• _TASK STATEMENT_: Go through the records and tally the lines that include the word "deal". The answer is that total alone.

• _PROVIDED RECORDS_:
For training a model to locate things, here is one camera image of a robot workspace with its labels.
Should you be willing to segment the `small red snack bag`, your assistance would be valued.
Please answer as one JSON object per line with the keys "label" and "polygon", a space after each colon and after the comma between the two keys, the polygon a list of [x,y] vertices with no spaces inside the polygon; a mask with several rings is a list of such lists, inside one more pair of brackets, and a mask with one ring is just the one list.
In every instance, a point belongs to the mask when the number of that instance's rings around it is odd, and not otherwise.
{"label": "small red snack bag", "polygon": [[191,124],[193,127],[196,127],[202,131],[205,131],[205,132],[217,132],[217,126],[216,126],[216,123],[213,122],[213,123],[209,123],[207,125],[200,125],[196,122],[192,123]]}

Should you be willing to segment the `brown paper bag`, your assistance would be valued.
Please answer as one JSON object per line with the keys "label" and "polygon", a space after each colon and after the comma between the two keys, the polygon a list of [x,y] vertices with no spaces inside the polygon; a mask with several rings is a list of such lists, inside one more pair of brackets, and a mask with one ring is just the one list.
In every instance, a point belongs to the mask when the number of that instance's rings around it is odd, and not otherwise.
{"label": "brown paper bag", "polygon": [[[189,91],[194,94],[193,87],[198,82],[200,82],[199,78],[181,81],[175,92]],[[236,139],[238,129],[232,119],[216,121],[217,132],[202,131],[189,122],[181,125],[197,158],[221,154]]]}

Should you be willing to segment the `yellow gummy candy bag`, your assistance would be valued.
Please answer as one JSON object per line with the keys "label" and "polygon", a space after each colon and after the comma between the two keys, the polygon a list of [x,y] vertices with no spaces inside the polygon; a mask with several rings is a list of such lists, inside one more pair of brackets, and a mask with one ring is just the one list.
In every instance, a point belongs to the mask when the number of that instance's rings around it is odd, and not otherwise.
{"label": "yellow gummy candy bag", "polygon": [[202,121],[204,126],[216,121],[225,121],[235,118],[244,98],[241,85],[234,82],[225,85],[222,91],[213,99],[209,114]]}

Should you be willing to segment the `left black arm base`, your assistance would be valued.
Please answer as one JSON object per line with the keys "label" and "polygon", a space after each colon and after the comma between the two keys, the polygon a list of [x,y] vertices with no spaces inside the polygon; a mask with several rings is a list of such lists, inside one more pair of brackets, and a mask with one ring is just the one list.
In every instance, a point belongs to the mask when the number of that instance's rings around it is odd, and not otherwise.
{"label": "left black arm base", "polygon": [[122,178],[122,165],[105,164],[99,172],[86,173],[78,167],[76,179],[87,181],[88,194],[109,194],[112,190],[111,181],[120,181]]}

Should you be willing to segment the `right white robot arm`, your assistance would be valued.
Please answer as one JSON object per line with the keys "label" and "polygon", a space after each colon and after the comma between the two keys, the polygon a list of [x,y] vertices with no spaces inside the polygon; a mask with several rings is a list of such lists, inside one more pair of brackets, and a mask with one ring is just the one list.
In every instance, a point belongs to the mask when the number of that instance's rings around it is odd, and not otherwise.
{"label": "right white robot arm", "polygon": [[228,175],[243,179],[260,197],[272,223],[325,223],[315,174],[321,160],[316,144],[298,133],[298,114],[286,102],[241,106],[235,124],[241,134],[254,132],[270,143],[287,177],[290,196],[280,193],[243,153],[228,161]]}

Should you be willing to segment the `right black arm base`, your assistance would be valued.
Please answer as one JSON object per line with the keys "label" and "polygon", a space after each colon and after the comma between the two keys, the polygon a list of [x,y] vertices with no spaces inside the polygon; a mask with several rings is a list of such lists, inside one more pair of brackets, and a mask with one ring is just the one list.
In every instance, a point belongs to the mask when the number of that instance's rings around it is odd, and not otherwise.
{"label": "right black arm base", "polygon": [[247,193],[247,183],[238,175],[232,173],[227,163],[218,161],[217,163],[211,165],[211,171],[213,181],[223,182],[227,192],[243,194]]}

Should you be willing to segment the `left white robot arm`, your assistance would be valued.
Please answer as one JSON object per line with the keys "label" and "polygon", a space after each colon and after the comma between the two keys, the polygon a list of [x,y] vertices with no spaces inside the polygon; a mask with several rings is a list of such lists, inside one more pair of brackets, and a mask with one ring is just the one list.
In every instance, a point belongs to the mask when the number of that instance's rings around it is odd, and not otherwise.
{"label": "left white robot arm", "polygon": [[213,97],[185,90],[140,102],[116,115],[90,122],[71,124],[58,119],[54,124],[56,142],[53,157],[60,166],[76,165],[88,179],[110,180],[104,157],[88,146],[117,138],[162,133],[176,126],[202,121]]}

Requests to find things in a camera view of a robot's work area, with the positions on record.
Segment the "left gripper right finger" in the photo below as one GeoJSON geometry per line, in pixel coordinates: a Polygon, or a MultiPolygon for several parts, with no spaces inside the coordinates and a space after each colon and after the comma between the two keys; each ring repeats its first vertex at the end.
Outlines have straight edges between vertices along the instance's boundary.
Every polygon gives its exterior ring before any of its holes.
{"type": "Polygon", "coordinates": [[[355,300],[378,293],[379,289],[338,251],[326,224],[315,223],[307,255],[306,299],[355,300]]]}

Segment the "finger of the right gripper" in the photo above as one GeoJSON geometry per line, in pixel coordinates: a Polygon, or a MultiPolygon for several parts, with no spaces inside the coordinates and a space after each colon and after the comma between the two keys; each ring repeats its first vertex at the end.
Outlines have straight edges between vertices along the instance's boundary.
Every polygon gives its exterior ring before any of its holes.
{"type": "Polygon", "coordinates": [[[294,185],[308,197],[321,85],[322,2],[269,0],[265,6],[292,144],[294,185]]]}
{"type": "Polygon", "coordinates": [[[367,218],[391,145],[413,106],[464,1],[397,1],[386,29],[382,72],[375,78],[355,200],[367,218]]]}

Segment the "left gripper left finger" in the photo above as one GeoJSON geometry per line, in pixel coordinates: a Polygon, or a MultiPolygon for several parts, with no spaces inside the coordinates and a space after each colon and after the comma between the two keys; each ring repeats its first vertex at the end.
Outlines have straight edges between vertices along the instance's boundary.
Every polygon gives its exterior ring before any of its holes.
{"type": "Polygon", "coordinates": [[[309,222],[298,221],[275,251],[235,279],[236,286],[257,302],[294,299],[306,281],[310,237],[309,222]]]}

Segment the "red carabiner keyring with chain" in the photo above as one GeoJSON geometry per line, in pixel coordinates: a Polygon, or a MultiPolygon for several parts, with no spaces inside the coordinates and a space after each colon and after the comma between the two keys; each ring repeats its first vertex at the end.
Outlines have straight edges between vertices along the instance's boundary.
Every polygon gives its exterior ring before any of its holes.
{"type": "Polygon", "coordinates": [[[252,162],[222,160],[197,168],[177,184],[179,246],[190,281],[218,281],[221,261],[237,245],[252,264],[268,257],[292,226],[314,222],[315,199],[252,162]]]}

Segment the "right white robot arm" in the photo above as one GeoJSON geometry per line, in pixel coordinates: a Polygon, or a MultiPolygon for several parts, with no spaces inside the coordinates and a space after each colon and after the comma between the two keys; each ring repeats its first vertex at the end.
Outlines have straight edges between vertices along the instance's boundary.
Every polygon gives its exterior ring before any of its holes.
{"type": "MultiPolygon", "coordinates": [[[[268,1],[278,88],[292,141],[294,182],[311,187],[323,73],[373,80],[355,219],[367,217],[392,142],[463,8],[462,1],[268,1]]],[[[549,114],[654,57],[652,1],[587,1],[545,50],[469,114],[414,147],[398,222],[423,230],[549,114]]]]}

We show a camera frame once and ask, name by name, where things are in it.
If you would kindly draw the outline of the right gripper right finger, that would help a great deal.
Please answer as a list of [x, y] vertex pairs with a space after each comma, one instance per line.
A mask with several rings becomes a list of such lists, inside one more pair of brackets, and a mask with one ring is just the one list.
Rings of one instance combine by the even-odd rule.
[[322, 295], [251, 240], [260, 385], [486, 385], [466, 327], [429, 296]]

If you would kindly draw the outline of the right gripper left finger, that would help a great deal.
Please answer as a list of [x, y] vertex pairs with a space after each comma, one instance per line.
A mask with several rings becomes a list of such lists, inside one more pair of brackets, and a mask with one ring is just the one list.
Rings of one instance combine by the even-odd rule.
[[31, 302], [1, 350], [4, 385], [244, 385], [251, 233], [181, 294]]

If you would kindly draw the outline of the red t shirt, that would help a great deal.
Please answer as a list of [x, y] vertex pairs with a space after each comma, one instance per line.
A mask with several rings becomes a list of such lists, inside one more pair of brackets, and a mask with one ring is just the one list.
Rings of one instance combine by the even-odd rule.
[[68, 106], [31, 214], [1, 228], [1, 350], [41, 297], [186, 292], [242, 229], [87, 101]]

• _OUTPUT_: 3